Most of my fellow travelers are rightfully enticed by the magnificent architecture, the allure of French cafes and brasseries, mind-altering art, or the enthralling history of this worldly city.
But for me, the boulangeries have become my favorite reason to visit.
Your baked enticements waft around corners and up into my nostrils, calling like a diabetes-inducing pied piper that has valiantly fought off the depressing scourge of low-carb enthusiasts to deliver reasonably priced delights for my turned-on taste buds.
It almost should be a crime to break up your carefully laid out display cases of floured masterpieces. However, the real crime would be to waste a single one of those mindfully crafted creations.
More than once, on my drunken shuffles home, I witnessed your powerful bakers toiling away at all hours of the night – preparing your perfect dough for the next round of delection.

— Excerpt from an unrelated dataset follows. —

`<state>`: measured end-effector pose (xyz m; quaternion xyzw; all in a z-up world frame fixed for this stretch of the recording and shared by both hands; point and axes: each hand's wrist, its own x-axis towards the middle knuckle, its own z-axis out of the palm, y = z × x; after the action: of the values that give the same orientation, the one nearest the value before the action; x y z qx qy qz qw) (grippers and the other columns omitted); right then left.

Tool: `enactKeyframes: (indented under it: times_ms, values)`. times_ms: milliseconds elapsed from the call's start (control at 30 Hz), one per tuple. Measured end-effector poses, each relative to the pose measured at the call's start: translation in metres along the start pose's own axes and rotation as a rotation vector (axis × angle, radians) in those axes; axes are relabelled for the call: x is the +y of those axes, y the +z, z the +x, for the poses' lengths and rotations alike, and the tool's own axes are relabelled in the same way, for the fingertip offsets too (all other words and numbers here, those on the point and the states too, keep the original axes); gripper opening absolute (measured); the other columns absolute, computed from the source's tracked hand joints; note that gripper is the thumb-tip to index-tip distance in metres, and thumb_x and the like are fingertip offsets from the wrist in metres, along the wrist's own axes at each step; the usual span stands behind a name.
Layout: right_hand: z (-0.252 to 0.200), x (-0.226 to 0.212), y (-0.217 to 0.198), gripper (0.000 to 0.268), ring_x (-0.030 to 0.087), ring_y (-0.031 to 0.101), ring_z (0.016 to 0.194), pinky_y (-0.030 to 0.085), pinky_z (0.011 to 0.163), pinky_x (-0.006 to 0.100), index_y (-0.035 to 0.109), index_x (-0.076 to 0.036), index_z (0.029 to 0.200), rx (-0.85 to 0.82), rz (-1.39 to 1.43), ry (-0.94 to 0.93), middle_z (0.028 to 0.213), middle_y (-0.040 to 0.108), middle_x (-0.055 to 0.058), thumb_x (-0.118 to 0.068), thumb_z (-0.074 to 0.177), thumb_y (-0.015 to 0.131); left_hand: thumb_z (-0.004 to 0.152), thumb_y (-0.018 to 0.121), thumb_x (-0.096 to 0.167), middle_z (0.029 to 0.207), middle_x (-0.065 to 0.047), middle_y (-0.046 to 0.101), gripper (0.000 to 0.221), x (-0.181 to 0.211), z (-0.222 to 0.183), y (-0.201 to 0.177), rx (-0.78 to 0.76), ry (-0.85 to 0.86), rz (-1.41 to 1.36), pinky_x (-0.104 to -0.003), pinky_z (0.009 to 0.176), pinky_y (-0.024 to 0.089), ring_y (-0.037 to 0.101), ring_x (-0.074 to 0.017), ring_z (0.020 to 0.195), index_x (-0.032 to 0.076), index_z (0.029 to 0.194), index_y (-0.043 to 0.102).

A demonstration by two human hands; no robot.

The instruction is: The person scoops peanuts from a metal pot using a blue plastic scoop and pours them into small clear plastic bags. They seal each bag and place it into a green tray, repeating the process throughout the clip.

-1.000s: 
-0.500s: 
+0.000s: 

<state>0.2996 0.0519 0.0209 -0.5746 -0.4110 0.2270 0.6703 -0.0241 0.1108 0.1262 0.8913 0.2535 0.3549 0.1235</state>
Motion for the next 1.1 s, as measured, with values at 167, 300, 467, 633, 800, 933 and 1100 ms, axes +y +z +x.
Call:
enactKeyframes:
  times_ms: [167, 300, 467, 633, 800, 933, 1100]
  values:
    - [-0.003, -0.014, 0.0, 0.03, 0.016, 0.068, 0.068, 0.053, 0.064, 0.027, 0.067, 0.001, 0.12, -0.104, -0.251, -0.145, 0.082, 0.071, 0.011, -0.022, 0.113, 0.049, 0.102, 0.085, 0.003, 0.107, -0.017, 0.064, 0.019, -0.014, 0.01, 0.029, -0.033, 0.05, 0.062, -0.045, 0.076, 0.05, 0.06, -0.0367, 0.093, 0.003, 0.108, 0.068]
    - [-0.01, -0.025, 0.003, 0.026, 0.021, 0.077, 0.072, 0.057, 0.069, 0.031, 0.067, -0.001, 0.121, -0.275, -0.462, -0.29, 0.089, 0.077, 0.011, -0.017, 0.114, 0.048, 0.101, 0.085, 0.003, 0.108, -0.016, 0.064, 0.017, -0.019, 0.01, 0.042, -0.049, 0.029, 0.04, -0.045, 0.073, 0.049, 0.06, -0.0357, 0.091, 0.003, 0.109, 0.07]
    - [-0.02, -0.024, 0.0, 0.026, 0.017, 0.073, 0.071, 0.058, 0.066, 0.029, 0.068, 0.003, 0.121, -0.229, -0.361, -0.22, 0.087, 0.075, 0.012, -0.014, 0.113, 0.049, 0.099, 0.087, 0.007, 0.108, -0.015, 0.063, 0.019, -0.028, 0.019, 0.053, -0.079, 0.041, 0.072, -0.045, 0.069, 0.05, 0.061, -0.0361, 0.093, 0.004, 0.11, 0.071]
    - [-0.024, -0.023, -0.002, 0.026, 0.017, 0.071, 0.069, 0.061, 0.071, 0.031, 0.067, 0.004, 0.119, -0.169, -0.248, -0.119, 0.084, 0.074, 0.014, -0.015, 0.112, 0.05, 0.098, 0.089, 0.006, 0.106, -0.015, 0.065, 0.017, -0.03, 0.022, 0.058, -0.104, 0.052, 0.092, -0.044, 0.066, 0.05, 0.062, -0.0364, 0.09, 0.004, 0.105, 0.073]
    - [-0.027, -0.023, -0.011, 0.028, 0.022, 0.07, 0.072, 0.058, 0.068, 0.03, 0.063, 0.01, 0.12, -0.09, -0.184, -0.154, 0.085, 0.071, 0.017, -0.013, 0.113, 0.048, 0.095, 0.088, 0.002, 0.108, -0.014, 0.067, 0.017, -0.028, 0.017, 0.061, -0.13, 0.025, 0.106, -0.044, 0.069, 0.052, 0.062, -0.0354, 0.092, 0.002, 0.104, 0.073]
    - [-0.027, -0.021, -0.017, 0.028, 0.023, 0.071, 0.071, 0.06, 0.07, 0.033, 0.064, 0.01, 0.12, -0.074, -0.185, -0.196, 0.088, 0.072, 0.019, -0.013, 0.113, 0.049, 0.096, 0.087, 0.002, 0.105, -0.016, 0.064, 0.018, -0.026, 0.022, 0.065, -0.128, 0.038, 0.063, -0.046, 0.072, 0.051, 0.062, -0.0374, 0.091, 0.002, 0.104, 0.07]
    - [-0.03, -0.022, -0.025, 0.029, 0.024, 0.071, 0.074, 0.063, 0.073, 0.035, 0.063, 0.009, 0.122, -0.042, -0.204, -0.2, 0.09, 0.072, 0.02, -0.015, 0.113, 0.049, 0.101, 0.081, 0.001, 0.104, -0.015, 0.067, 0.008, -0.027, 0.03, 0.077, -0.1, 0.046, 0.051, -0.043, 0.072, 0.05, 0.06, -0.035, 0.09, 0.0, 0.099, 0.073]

And it has to be perfect. For your clientele are arguably the elite of the global culinary consumers.
If your boulangerie is subpar, you’re toast.
Every neighborhood has its own slice of baked paradise and so it’s eat or be eaten. But given the context, it’s a little confusing which you want to be. Seriously dough, as a batter of fact you knead to be on your game. Okay, I’ll stop.
I will return to Paris for you, my beloved boulangeries. I’m breadly serious.
Bake a little extra for my next visit. I plan to overdo it.